I had a very bad experience trying to buy a new car with - yupasama
I had a very bad experience trying to buy a new car with Route 1 Hyundai. It felt like they were trying to trick me at every step of the way.
The first red flag was when I went in for a test drive. My assigned sales representative—I’ll call him X—was very busy, which is fine, but I was with my 5 year old, and we had limited time before he had to go home for dinner. Still, even though we waited over 45 minutes to get into the car, he insisted I wait after the test drive was over to talk to a manager. I had told him then that my kid was already late for his dinner and bed time, but X didn’t care. He just wanted to make a sale. I walked out and told the person who chased after me to do everything by text and email.
The next red flags were during haggling on price. I pushed back on the $895 doc fee, which is the highest I’ve seen from any NJ Hyundai dealership. I said for such a high doc fee I would like some free all weather mats. X said fine, but what he did was add the price of those mats to the total, so I had to email him again to say that what I wanted was *free* mats.
Similarly, I said I didn’t want the dealer-added security system. X said he can remove the VIN etching, but he left the price in the quote, so again, I had to email a second time to say that what I meant (obviously?) was that I don’t want to *pay* for a dealer-added security system.
Then there’s the fact that there was a big “non-tax fee” that was not broken down any further. Basically that line was just a slush fund.
The next red flag was when the financing team refused to send me their terms sheet by email. Instead, they insisted on talking over the phone. Even then, the monthly fee they quoted me eighty cents per month too high.
X called me to insist that what he had called the “out the door” price earlier was really just an estimate, and I replied that that’s not what ‘out the door price’ means. He said he could still do the deal for the original out the door price, on two conditions. One, I had to leave him a stellar review, and two, we had to do the deal that day, at my house. I flat out refused on the first condition but was fine with the second one.
I still wanted all the documents sent to my email before doing the deal, but X just ignored that and left the dealership without sending anything. Another red flag.
When he arrived at my door, the monthly price his finance team quoted me was *still* the inflated one that was eighty cents per month over what it should have been. I started to get visibly annoyed, so X told them to email the terms to me, as I had insisted all along.
I never received that email.
Then we noticed the promised floor mats were missing. X said they weren’t in stock at the moment, but should arrive in a few days, at which time they would deliver them to me.
That was the final straw. I told X explicitly that I don’t trust him to deliver those mats, in spite of the sheet of paper he showed me with a big “IOU” written on it—would you trust a hand scrawled “IOU” like that? Would they trust that from me?
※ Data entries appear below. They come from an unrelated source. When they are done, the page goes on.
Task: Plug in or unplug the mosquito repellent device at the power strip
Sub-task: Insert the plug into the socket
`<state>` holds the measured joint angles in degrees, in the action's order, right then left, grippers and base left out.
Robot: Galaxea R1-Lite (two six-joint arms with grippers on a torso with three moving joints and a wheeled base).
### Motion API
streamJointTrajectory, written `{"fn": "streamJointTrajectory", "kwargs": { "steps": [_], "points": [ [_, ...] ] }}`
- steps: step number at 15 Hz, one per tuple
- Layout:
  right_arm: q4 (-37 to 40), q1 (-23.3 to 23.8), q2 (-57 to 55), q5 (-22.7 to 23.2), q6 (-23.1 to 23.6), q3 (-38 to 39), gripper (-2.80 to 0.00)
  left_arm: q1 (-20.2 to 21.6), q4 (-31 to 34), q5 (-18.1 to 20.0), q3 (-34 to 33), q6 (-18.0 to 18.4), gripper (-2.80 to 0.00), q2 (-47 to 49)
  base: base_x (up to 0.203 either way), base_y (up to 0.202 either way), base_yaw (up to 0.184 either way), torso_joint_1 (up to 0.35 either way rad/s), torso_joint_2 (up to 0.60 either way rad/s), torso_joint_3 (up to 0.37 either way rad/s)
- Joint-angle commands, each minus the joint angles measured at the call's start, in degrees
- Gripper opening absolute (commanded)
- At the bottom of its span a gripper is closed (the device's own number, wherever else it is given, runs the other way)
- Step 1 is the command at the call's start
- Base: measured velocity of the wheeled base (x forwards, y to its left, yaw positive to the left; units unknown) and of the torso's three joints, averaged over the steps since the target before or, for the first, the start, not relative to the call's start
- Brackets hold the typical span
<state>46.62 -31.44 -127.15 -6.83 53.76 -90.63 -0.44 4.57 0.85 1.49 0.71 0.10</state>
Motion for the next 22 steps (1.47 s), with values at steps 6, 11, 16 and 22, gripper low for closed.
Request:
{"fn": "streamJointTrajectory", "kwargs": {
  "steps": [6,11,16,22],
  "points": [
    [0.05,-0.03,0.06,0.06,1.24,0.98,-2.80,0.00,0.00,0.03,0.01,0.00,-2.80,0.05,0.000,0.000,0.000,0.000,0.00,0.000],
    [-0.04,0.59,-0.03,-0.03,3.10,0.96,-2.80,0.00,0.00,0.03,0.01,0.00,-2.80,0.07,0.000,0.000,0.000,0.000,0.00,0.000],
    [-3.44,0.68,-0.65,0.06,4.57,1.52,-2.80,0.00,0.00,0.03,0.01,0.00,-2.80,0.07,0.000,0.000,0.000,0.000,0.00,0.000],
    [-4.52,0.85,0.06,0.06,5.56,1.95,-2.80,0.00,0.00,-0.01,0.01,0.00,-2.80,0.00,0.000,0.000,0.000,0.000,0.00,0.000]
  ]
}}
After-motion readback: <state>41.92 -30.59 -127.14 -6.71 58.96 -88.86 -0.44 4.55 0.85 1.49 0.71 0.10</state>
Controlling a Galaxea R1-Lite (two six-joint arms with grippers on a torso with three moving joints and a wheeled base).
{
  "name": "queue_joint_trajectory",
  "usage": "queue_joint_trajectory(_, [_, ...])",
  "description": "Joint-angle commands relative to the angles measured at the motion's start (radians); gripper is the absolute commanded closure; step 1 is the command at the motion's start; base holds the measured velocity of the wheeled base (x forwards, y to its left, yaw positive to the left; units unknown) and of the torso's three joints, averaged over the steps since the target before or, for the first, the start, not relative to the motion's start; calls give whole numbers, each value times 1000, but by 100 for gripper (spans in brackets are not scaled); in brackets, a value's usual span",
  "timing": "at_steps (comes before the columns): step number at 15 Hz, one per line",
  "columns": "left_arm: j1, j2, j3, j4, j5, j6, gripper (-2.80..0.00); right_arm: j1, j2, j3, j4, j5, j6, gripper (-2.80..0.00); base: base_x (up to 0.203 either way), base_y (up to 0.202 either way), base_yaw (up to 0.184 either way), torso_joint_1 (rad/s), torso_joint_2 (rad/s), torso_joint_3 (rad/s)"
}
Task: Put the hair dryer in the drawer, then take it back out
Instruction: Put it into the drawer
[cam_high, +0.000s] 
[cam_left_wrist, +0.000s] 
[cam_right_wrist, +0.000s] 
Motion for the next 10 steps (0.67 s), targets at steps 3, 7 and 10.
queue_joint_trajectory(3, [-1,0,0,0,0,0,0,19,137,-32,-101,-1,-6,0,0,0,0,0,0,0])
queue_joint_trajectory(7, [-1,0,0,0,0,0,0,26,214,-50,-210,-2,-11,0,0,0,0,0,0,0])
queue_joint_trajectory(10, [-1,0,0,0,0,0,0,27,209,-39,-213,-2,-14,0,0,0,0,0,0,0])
And so the deal fell apart. But not entirely! Even then, I was willing to wait and try again when our tempers had cooled. So I waited through the weekend and texted Monday morning asking again to see all the paperwork by email. No response until Tuesday, when the mats came in, and I got a text from a different sales manager saying to trust that the numbers are the same as agreed, and let’s do the deal today. So, again, nothing by email.
That’s when I gave up. I ended up soliciting bids from all the other Hyundai dealerships in NJ, and I found one—Lester Glenn in Tom’s River—that was completely straight with me, communicated entirely by email, was willing to send all docs by email in advance, undercut Route 1’s price by about two and a half thousand dollars, and that threw in some extras (carpeted mats, first aid kit, cargo netting) for free too. Stay away from Route 1.